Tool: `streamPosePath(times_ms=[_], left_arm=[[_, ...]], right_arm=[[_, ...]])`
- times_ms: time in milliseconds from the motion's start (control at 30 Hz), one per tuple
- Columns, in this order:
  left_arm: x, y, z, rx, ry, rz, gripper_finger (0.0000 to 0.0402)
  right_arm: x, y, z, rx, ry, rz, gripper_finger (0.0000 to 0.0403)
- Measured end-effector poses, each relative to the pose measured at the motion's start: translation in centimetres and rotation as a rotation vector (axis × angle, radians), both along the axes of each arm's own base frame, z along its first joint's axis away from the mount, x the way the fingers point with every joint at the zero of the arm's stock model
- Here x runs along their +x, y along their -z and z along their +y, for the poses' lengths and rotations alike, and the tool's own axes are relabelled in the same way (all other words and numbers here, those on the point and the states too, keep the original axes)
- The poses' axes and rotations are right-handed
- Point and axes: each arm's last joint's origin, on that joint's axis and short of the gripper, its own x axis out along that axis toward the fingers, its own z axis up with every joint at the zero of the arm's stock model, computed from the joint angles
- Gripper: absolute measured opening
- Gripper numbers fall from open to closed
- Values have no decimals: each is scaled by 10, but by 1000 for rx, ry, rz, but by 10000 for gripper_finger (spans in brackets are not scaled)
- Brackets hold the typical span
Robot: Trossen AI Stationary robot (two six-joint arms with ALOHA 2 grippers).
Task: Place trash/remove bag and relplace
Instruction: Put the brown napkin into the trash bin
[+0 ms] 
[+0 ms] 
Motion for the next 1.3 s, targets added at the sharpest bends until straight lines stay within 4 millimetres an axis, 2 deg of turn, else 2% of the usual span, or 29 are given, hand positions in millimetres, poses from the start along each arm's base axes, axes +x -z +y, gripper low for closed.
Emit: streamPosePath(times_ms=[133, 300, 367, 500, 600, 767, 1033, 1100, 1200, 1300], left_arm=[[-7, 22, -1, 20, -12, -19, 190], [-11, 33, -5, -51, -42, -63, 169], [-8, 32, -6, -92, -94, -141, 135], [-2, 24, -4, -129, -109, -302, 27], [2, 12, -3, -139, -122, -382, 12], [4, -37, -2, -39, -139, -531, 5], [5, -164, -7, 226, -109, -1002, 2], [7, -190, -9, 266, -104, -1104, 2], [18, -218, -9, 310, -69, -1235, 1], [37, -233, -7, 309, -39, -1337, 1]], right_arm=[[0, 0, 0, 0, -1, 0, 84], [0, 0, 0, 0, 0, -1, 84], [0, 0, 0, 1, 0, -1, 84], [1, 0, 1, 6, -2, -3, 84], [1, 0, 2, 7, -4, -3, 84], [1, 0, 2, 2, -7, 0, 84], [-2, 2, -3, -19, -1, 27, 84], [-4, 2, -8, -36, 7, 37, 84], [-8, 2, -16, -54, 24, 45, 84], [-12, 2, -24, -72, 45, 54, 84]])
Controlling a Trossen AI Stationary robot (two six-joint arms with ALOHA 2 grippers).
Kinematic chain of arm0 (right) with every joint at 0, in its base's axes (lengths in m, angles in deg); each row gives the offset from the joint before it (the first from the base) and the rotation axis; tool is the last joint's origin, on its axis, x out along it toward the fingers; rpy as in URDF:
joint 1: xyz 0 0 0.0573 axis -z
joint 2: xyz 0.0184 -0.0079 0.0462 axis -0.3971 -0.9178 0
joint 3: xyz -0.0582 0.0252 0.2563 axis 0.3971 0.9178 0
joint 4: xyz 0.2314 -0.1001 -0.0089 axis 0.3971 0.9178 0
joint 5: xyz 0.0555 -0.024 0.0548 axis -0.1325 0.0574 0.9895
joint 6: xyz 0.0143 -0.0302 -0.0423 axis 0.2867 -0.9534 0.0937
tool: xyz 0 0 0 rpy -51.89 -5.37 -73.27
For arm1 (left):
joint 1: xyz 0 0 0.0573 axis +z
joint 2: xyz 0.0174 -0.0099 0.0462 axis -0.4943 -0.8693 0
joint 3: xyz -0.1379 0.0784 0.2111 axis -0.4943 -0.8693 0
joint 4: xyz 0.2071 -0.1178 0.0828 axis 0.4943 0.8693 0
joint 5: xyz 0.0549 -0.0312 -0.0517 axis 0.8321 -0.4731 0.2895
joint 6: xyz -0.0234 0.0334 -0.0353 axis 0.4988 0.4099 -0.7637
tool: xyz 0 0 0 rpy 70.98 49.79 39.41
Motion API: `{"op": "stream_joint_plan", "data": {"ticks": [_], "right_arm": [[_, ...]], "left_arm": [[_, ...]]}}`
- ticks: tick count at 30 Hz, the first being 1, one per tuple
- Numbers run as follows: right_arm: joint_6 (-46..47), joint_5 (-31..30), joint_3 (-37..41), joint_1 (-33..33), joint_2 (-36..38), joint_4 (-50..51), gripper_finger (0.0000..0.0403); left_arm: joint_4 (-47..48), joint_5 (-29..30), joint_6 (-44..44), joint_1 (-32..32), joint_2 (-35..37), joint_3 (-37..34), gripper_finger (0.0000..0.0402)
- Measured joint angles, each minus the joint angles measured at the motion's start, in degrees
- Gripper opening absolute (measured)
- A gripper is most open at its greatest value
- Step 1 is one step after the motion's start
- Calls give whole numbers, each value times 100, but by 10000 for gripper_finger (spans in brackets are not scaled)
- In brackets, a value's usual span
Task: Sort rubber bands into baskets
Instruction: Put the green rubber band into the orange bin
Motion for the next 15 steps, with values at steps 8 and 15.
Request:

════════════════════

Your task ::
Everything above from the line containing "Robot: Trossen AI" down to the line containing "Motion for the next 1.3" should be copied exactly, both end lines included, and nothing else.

Answer to the exercise ::
Robot: Trossen AI Stationary robot (two six-joint arms with ALOHA 2 grippers).
Task: Place trash/remove bag and relplace
Instruction: Put the brown napkin into the trash bin
[+0 ms] 
[+0 ms] 
Motion for the next 1.3 s, targets added at the sharpest bends until straight lines stay within 4 millimetres an axis, 2 deg of turn, else 2% of the usual span, or 29 are given, hand positions in millimetres, poses from the start along each arm's base axes, axes +x -z +y, gripper low for closed.

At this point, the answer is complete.